The London case, our most recent application of the Wise factors, is instructive. In London, we did not find the coach's use of force to be excessive, and therefore affirmed the District Court's grant of the coach's motion for judgment on partial findings, because the student refused to obey the coach's order and because the student fought back. 194 F.3d at 876. In this case, Balch refused to obey Fleming's order, and — although he did not slam a teacher's head into a table as the student did in London — he used a considerable amount of force against the vending machine, showed potential to use physical violence against Fleming, appeared to be out of control when Anders came upon the scene, see Anders Dep. at 10-11, and resisted Anders's efforts to subdue him, see Balch Dep. at 38-39. Like the coach's actions in London, Anders's actions were not "excessive" as that term is understood in constitutional adjudication.

IV.

13

Because Anders's conduct does not amount to a violation of Balch's substantive due-process rights, the judgment of the District Court is affirmed.

Notes:

1

The Honorable Harry F. Barnes, United States District Judge for the Western District of Arkansas

2

TheWise test is based on, and virtually identical to, a four-factor test set out by the Second Circuit in Johnson v.
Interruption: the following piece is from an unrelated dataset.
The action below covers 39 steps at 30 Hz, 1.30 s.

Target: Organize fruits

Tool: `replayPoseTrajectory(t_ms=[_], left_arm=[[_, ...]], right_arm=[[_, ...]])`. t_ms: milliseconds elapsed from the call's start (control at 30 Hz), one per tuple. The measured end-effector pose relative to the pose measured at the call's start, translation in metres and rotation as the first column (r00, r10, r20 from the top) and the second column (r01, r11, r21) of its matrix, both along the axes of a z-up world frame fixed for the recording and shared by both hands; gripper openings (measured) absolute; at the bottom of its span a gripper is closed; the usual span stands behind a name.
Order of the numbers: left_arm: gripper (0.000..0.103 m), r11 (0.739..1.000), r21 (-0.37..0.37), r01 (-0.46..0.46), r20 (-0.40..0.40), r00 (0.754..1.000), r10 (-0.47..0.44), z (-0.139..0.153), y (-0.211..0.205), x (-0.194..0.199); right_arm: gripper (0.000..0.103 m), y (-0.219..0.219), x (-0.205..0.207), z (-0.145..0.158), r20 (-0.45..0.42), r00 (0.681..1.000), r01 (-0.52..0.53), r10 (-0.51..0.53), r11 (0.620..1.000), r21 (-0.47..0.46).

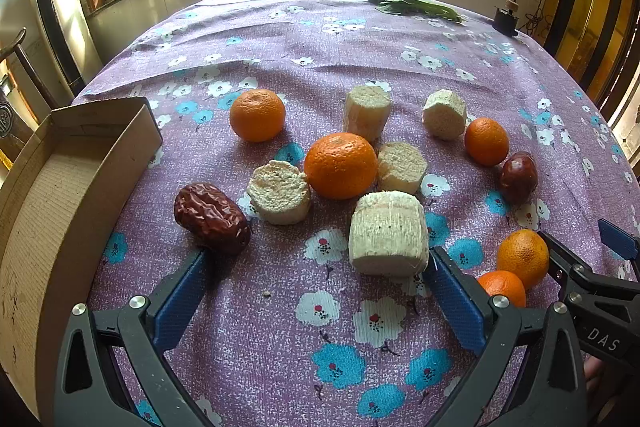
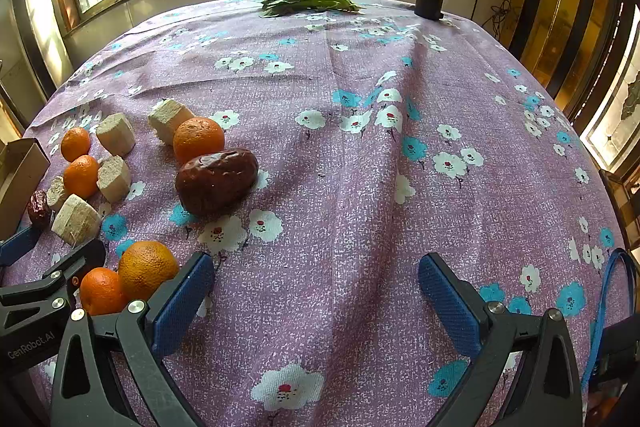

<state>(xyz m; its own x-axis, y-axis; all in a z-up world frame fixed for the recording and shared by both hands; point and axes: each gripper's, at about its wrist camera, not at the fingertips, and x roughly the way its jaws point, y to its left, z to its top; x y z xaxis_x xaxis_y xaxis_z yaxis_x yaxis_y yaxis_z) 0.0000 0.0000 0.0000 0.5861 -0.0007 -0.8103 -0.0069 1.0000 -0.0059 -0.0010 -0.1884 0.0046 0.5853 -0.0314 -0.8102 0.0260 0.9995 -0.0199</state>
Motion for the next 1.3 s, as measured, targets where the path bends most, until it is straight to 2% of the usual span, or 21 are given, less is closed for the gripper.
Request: replayPoseTrajectory(t_ms=[300, 500, 567, 733, 800, 933, 1100, 1233, 1300], left_arm=[[0.103, 1.0, 0.0, 0.0, 0.0, 1.0, 0.0, 0.0, 0.0, 0.0], [0.103, 0.999, -0.002, 0.039, -0.032, 0.999, -0.039, 0.003, 0.002, -0.002], [0.103, 0.998, -0.004, 0.056, -0.005, 0.998, -0.056, 0.008, 0.001, -0.009], [0.103, 0.997, 0.028, 0.076, 0.131, 0.988, -0.079, 0.035, 0.014, -0.037], [0.103, 0.996, 0.027, 0.079, 0.14, 0.987, -0.082, 0.042, 0.021, -0.044], [0.103, 0.993, -0.041, 0.109, 0.114, 0.988, -0.104, 0.047, 0.034, -0.053], [0.103, 0.991, -0.039, 0.126, 0.107, 0.987, -0.121, 0.042, 0.034, -0.063], [0.103, 0.987, -0.043, 0.154, 0.103, 0.983, -0.149, 0.04, 0.025, -0.065], [0.103, 0.985, -0.04, 0.169, 0.104, 0.981, -0.165, 0.039, 0.018, -0.064]], right_arm=[[0.103, -0.001, 0.003, 0.0, 0.0, 1.0, 0.013, -0.013, 1.0, -0.001], [0.102, 0.0, -0.002, 0.001, -0.019, 0.997, -0.074, 0.074, 0.997, 0.013], [0.102, -0.002, -0.008, 0.007, 0.004, 0.997, -0.08, 0.08, 0.996, 0.033], [0.103, -0.002, -0.03, 0.031, 0.086, 0.987, -0.135, 0.134, 0.991, 0.014], [0.103, 0.001, -0.035, 0.037, 0.084, 0.984, -0.156, 0.154, 0.988, 0.015], [0.103, 0.01, -0.042, 0.04, 0.092, 0.974, -0.212, 0.208, 0.977, 0.036], [0.087, 0.027, -0.05, 0.035, 0.063, 0.953, -0.3, 0.298, 0.953, 0.031], [0.079, 0.023, -0.051, 0.035, 0.059, 0.954, -0.298, 0.295, 0.953, 0.056], [0.078, 0.018, -0.051, 0.036, 0.061, 0.956, -0.291, 0.288, 0.954, 0.067]])
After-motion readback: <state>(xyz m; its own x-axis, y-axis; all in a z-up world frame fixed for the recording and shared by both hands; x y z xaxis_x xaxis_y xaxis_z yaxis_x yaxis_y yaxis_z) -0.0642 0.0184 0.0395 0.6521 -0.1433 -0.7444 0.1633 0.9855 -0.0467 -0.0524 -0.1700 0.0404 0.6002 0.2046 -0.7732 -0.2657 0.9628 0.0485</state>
Glick, 481 F.2d 1028, 1033 (2d Cir.), cert. denied, 414 U.S. 1033, 94 S. Ct. 462, 38 L. Ed. 2d 324 (1973). The vast majority of federal courts applied the Glick factors to all excessive-force claims against government officials. Graham, 490 U.S. at 393, 109 S.Ct.1865. As noted, the Supreme Court has since rejected the blanket application of the Glick factors to excessive-force claims. Id. at 393-94, 109 S. Ct. 1865.